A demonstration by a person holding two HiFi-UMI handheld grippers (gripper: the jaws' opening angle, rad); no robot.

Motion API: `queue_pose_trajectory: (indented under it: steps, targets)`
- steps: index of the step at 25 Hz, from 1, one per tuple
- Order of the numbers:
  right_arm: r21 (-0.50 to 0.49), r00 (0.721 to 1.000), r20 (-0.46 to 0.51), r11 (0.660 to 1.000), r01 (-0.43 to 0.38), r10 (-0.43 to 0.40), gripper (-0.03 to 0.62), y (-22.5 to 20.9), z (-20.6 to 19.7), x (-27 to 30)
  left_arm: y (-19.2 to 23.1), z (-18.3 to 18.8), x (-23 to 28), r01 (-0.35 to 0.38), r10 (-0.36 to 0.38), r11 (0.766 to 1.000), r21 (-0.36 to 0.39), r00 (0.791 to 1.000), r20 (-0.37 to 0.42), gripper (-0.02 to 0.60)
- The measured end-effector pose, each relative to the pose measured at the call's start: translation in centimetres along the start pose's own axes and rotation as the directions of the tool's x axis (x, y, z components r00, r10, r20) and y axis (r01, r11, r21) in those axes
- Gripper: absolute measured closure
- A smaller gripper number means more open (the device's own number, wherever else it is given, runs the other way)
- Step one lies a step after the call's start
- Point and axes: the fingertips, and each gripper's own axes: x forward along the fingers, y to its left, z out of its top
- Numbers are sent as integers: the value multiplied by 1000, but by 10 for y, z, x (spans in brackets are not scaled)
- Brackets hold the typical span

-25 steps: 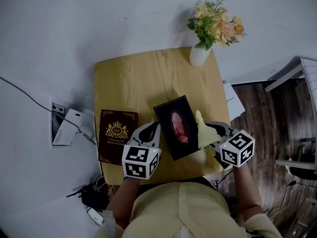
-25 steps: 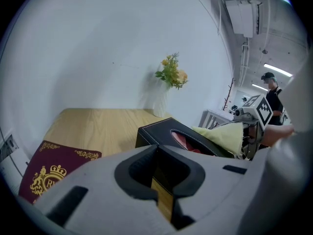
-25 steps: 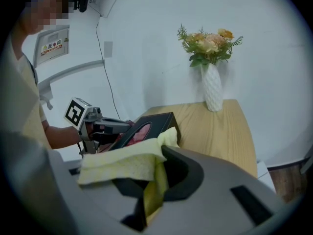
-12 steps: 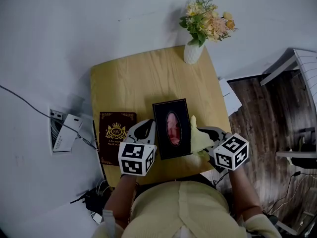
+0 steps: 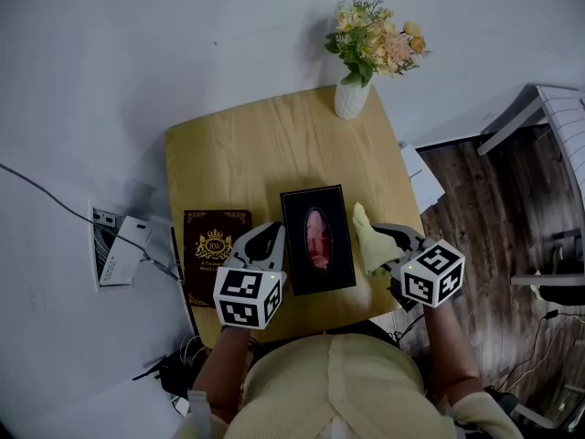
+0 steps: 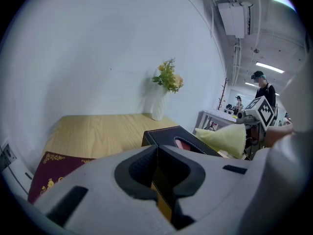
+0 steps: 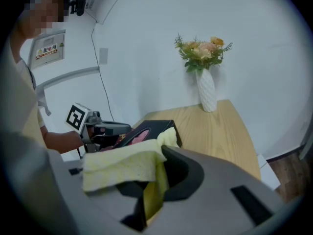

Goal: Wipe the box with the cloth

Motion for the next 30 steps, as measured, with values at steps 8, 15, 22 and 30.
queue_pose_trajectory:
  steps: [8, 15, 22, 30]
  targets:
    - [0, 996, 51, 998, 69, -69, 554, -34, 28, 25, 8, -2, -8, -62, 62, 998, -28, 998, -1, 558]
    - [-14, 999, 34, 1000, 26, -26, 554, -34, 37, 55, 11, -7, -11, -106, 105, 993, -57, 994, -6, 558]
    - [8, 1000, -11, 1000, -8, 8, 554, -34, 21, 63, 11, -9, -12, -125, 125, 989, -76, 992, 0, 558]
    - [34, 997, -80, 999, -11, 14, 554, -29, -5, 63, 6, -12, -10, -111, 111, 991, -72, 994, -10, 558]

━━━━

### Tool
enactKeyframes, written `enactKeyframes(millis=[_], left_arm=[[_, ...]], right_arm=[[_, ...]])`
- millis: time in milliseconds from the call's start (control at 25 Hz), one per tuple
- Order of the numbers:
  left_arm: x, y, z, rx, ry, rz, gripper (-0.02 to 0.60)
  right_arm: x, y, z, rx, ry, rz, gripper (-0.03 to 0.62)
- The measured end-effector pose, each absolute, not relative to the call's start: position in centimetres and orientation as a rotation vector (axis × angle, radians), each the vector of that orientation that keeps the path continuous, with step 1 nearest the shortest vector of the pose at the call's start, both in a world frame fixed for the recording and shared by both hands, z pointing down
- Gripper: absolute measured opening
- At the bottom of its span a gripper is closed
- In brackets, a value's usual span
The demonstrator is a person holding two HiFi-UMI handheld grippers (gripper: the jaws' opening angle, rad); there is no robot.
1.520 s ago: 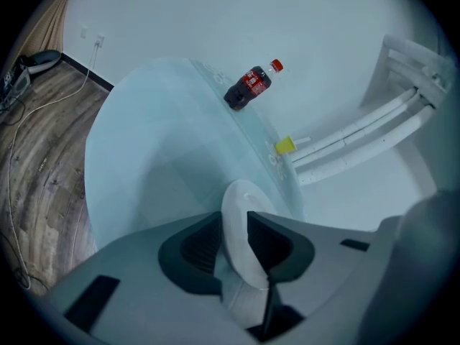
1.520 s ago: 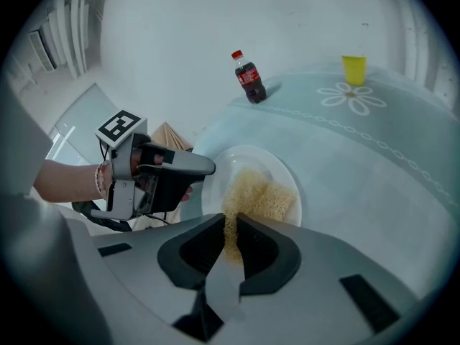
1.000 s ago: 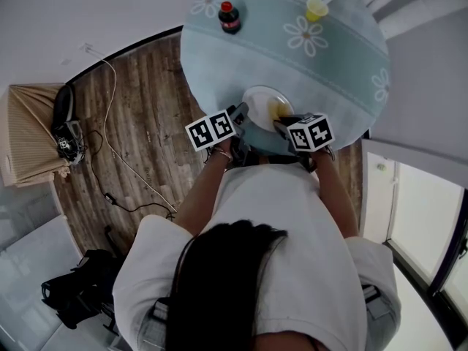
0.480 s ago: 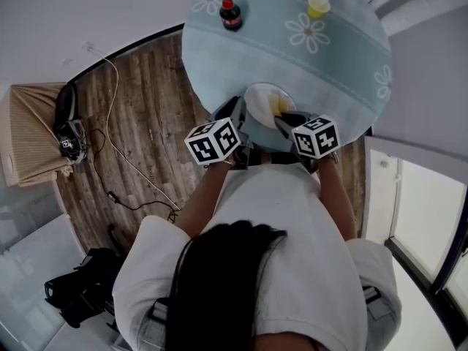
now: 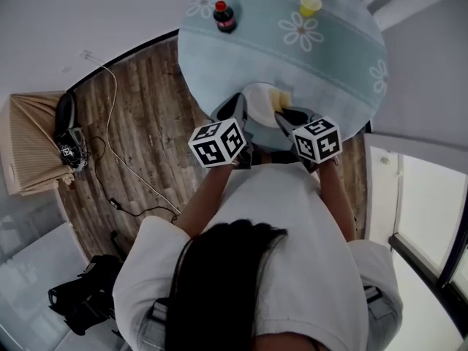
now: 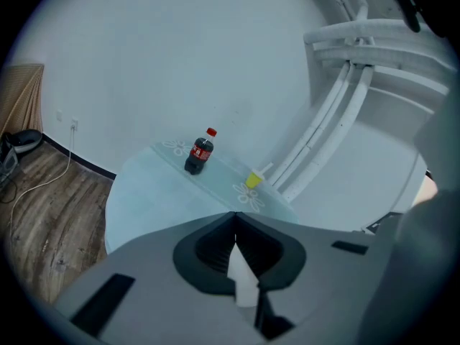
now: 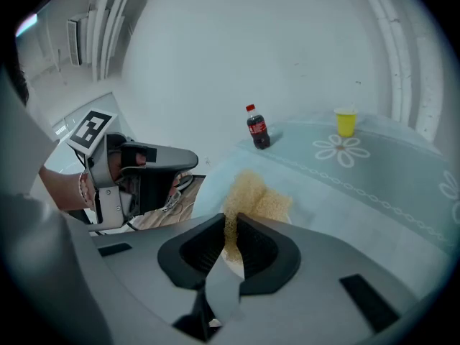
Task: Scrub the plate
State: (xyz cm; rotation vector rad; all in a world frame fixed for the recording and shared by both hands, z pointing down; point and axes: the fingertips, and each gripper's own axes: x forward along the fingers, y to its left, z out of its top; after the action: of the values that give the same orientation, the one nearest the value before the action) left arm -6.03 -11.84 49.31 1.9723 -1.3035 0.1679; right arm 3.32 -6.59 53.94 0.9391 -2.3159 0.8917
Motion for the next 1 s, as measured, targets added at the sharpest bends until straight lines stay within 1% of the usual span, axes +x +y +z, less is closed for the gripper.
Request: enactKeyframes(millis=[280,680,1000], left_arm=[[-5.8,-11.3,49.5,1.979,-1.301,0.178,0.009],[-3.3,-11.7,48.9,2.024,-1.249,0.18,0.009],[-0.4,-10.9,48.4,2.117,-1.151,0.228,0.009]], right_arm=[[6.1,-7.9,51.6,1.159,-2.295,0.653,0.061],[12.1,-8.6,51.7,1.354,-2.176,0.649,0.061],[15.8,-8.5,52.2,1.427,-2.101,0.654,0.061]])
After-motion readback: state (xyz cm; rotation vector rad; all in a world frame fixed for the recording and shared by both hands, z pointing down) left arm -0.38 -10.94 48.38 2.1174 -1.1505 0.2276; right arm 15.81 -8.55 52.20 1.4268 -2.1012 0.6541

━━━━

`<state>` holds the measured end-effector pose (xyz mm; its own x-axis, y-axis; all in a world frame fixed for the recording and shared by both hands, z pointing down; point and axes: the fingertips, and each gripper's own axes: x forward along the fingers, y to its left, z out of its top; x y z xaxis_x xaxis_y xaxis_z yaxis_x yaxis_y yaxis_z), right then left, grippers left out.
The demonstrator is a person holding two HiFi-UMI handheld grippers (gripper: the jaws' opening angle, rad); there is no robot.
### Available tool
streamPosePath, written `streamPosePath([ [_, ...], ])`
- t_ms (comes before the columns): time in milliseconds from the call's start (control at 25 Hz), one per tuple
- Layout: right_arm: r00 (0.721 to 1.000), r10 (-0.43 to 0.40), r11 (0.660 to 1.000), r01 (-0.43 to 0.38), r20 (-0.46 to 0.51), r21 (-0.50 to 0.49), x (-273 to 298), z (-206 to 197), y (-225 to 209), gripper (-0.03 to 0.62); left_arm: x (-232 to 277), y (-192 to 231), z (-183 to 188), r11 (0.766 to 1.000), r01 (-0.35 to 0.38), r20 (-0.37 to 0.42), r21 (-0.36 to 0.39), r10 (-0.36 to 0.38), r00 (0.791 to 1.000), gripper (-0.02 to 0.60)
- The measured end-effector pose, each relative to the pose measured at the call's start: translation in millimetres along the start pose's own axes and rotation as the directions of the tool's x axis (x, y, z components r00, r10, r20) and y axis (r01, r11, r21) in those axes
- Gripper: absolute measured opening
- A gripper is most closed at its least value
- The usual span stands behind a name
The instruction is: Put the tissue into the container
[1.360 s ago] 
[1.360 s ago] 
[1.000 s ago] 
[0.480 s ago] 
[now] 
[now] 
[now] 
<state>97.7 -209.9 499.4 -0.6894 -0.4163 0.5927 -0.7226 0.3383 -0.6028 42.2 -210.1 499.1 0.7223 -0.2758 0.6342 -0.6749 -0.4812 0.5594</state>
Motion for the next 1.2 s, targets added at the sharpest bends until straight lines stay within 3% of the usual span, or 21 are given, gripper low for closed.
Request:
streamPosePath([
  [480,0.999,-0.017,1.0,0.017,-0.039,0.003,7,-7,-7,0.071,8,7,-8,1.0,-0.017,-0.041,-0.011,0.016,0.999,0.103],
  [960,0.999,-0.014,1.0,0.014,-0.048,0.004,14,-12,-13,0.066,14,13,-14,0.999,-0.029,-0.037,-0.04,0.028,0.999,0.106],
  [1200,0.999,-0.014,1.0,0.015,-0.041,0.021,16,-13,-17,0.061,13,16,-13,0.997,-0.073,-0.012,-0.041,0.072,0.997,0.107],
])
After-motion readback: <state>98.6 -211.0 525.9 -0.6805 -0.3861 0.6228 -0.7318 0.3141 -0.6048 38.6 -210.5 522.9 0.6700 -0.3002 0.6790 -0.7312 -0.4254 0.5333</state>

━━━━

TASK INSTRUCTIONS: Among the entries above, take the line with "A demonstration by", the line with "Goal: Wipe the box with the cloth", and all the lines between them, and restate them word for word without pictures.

EXERCISE RESULT:
A demonstration by a person holding two HiFi-UMI handheld grippers (gripper: the jaws' opening angle, rad); no robot.

Motion API: `queue_pose_trajectory: (indented under it: steps, targets)`
- steps: index of the step at 25 Hz, from 1, one per tuple
- Order of the numbers:
  right_arm: r21 (-0.50 to 0.49), r00 (0.721 to 1.000), r20 (-0.46 to 0.51), r11 (0.660 to 1.000), r01 (-0.43 to 0.38), r10 (-0.43 to 0.40), gripper (-0.03 to 0.62), y (-22.5 to 20.9), z (-20.6 to 19.7), x (-27 to 30)
  left_arm: y (-19.2 to 23.1), z (-18.3 to 18.8), x (-23 to 28), r01 (-0.35 to 0.38), r10 (-0.36 to 0.38), r11 (0.766 to 1.000), r21 (-0.36 to 0.39), r00 (0.791 to 1.000), r20 (-0.37 to 0.42), gripper (-0.02 to 0.60)
- The measured end-effector pose, each relative to the pose measured at the call's start: translation in centimetres along the start pose's own axes and rotation as the directions of the tool's x axis (x, y, z components r00, r10, r20) and y axis (r01, r11, r21) in those axes
- Gripper: absolute measured closure
- A smaller gripper number means more open (the device's own number, wherever else it is given, runs the other way)
- Step one lies a step after the call's start
- Point and axes: the fingertips, and each gripper's own axes: x forward along the fingers, y to its left, z out of its top
- Numbers are sent as integers: the value multiplied by 1000, but by 10 for y, z, x (spans in brackets are not scaled)
- Brackets hold the typical span

-25 steps: 
-25 steps: 
-25 steps: 
-12 steps: 
+0 steps: 
+0 steps: 
+0 steps: 

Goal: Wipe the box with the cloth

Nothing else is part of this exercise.